Meandering rivers move gradually across the floodplains, and this river movement presents socioeconomic risks along river corridors and regulates terrestrial biogeochemical cycles. Experimental and field studies suggest that fluvial sediment supply can exert a primary control on lateral migration rates of rivers. However, we lack an understanding of the relative importance of environmental boundary conditions, such as floodplain vegetation and sediment supply, in setting the pace of river meandering across different environmental settings. Here, we combine the analysis of satellite imagery and global-in-scale sediment and water discharge models to evaluate the controls on lateral migration rates of 139 meandering rivers that span a wide range in size, climate, and bank vegetation. We show that migration rates normalized by the channel width monotonically increase with the volumetric sediment flux normalized by the characteristic size of the river.

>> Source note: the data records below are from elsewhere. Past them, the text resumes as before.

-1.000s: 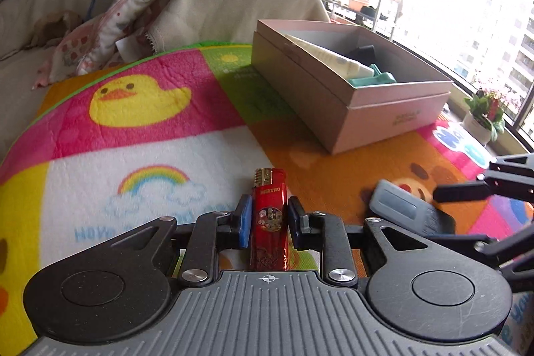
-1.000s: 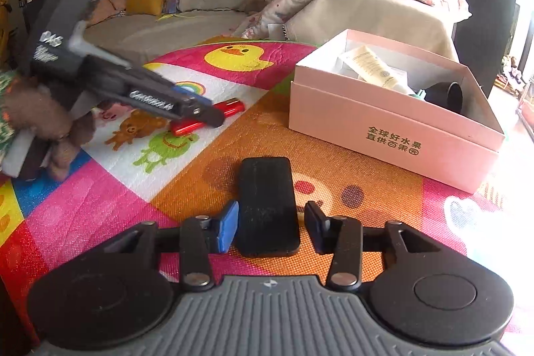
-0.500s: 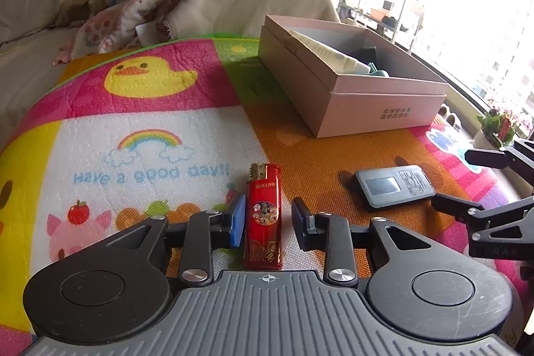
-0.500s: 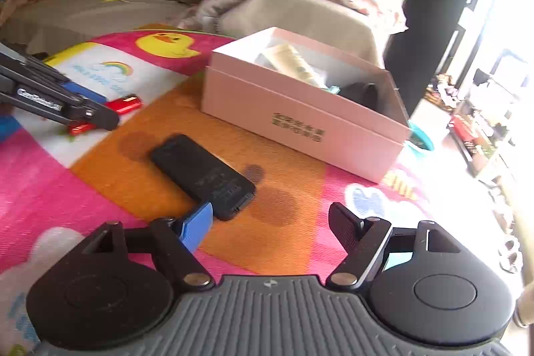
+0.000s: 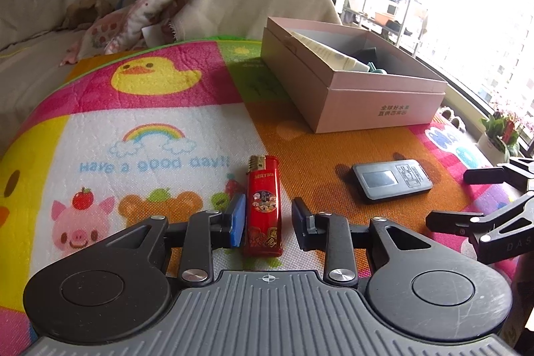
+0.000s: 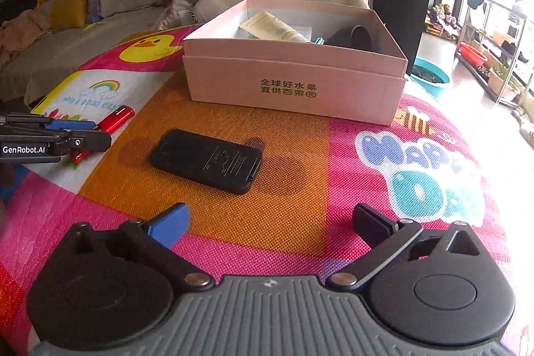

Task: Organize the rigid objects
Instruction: 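Grasp the black phone with the right tool while the left holds the lighter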

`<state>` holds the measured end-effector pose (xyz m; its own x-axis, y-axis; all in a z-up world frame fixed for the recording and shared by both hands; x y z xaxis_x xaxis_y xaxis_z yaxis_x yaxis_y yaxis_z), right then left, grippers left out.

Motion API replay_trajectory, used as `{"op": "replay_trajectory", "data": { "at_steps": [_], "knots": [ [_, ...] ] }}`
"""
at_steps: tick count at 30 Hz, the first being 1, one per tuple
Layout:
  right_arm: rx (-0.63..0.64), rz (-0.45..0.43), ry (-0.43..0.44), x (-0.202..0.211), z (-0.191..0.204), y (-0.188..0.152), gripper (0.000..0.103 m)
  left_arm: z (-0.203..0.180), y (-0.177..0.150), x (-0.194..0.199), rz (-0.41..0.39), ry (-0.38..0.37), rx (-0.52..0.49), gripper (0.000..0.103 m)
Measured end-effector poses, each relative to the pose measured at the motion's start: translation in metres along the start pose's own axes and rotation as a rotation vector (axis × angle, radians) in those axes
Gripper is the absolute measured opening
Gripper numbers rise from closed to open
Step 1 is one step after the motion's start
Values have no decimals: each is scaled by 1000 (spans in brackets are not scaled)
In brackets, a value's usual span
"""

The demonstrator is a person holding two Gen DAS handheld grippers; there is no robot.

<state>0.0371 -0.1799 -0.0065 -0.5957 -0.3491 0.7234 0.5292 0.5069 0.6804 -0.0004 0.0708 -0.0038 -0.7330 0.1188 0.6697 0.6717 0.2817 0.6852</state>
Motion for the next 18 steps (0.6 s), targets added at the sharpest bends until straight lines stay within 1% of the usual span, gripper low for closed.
{"op": "replay_trajectory", "data": {
  "at_steps": [3,4,6,7,8,9,13,16,18],
  "knots": [
    [45,4,31,-2,-2,4,103,0,-4,4,1,-11,-17,33],
    [43,1,19,-3,-4,5,102,1,-5,5,-3,-16,-18,33],
    [51,-12,-96,-4,-8,7,102,2,-8,7,-12,-24,-17,32],
    [61,-19,-160,-4,-8,8,100,3,-9,8,-17,-27,-14,32],
    [63,-22,-200,-3,-7,9,97,3,-10,8,-21,-29,-8,32],
    [60,-26,-212,-1,-6,10,93,3,-11,8,-25,-29,-4,32],
    [63,-88,-122,11,16,17,93,3,-12,9,-36,-28,1,32],
    [120,-116,-107,9,42,26,93,6,-11,9,-37,-41,17,32],
    [129,-116,-104,2,53,34,93,8,-11,10,-38,-50,30,32]
  ]
}}
Point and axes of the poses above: each gripper's, at about its wrist camera, not at the fingertips, and x roughly against the way its jaws point, z to its left, y to its top, the point moved 2 cm from there along -x, roughly the way its jaws point, and after that the axes turned 13 degrees about x, right-handed, at the moved point
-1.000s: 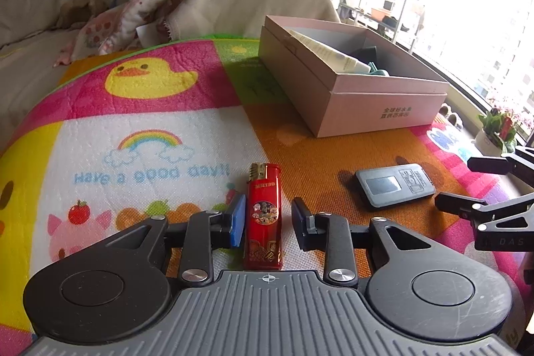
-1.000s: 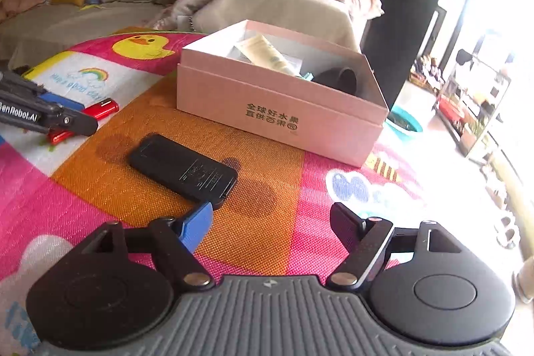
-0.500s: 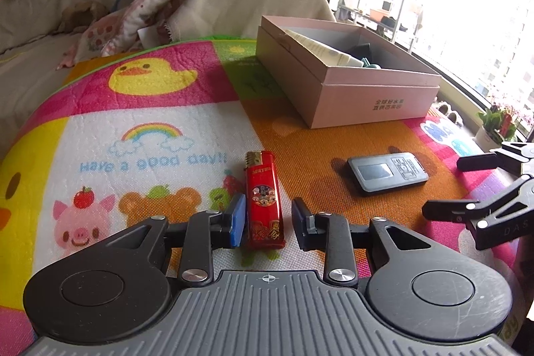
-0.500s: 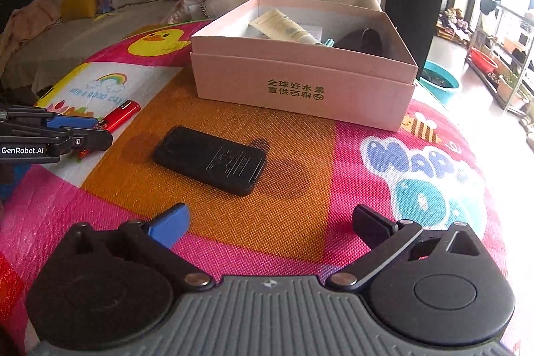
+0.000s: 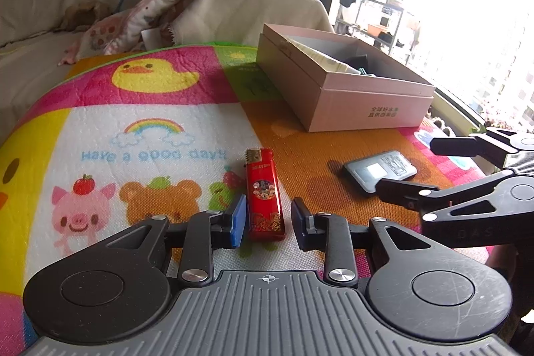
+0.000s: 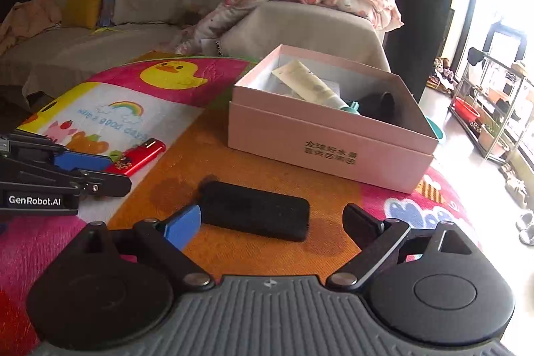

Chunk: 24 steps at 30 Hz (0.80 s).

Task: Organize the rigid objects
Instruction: 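Grasp the black phone with the right tool while the left holds the lighter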

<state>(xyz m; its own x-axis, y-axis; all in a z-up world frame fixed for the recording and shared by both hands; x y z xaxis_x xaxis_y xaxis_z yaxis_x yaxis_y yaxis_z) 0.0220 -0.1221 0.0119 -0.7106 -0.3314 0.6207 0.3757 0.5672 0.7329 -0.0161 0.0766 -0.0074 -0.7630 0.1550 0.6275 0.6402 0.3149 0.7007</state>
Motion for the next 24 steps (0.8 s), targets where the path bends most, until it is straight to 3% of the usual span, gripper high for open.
{"op": "replay_trajectory", "data": {
  "at_steps": [7,12,19,21,24],
  "knots": [
    [-1,79,-25,-30,7,12,94,2,3,1,19,-12,12,31],
    [-62,89,2,-33,-2,6,94,-2,17,-10,55,31,23,27],
    [-145,92,69,-35,-14,-2,98,-21,4,-17,-27,95,-125,30],
    [-144,85,71,-35,-14,-2,98,-21,5,-17,-22,97,-122,30],
    [-126,63,74,-32,-12,-1,87,-18,6,-17,-31,92,-99,27]
  ]
}}
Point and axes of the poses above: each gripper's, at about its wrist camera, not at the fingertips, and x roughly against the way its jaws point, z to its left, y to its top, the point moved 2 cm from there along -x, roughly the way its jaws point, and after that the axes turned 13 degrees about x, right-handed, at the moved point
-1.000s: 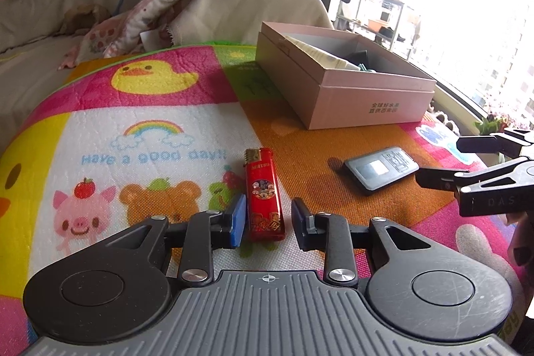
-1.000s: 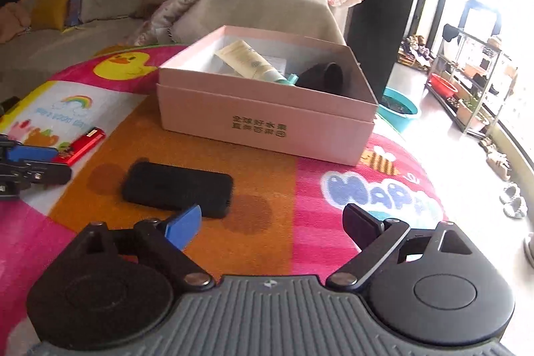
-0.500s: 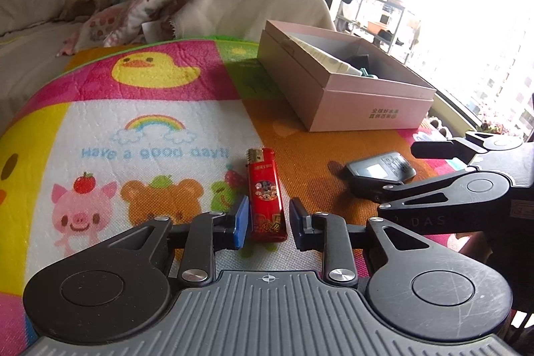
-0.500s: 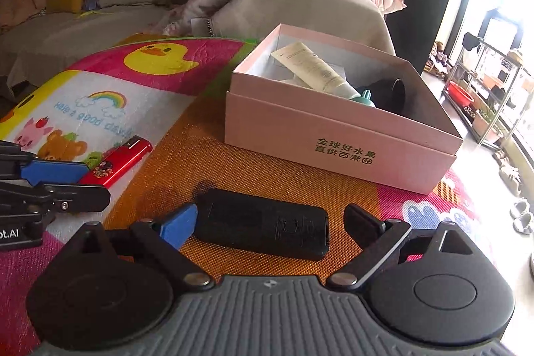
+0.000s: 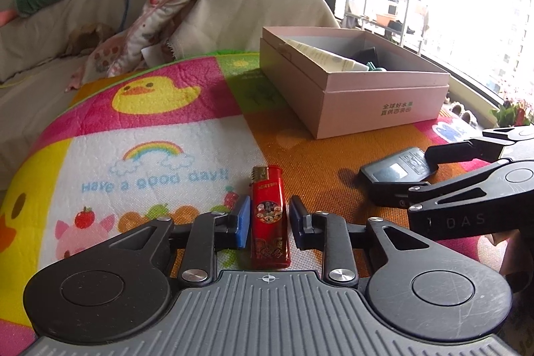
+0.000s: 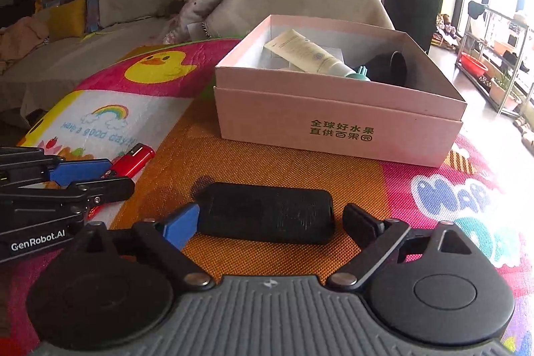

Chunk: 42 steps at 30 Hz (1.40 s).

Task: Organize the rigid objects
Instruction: 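Grasp the black phone with the right tool while the left holds the lighter, then carry the lighter and black phone over the pink box and open both tools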

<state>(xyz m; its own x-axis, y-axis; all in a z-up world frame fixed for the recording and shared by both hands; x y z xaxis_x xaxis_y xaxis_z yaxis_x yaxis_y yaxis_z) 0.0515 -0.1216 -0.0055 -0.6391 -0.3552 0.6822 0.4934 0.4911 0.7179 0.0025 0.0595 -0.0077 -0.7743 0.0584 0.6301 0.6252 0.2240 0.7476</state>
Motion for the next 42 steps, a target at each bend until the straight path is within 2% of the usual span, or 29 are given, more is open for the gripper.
{"op": "replay_trajectory", "data": {
  "at_steps": [5,12,15,19,22,25,27,29,31,36,38,39,41,42],
  "knots": [
    [20,7,27,9,-1,-4,87,2,-2,5,10,-32,2,26],
    [41,-37,8,51,-20,-20,86,-27,-21,34,102,-143,-107,26],
    [42,-79,-23,74,-33,-19,86,-40,-20,49,97,-179,-160,26],
    [57,-182,-75,106,-50,-2,86,-58,14,67,11,-216,-216,26],
    [67,-290,-134,128,-66,25,86,-70,65,81,-115,-243,-211,26],
    [83,-382,-208,141,-78,53,87,-80,123,82,-227,-288,-155,26],
    [98,-411,-234,139,-84,69,87,-86,159,65,-242,-319,-103,26],
    [97,-407,-250,126,-89,85,87,-89,186,36,-214,-358,-50,26],
    [91,-380,-247,105,-93,94,87,-90,202,0,-177,-353,-15,26],
    [24,-258,-200,41,-98,100,86,-89,203,-84,-42,-345,83,26],
    [-17,-240,-149,20,-99,98,87,-91,200,-106,4,-353,102,27],
    [-38,-243,-114,12,-99,96,87,-91,198,-118,36,-333,99,27],
    [-38,-206,-69,-6,-96,92,87,-87,195,-124,13,-278,89,27],
    [-30,-192,-78,-11,-93,91,86,-83,195,-123,-10,-259,86,27]
  ]
}}
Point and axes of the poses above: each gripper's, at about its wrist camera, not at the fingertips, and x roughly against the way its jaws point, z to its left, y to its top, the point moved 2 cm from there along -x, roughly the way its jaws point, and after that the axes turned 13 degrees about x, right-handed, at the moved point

This relation is consistent across rivers in vegetated and unvegetated catchments, indicating that enhanced lateral migration rates in unvegetated basins is likely not only facilitated by lower bank mechanical strength, but also by higher normalized sediment supply in ephemeral rivers. Using three case examples, we also demonstrate that width-normalized meander migration rates respond to spatial gradients in sediment supply caused by river impoundments, highlighting the prominent role of sediment supply in setting the pace of meander migration. Our results suggest that sediment-supply variations caused by climate, land-cover and land-use changes can lead to predictable changes in meandering river evolution and ultimately drive architectural changes in sedimentary stratigraphy.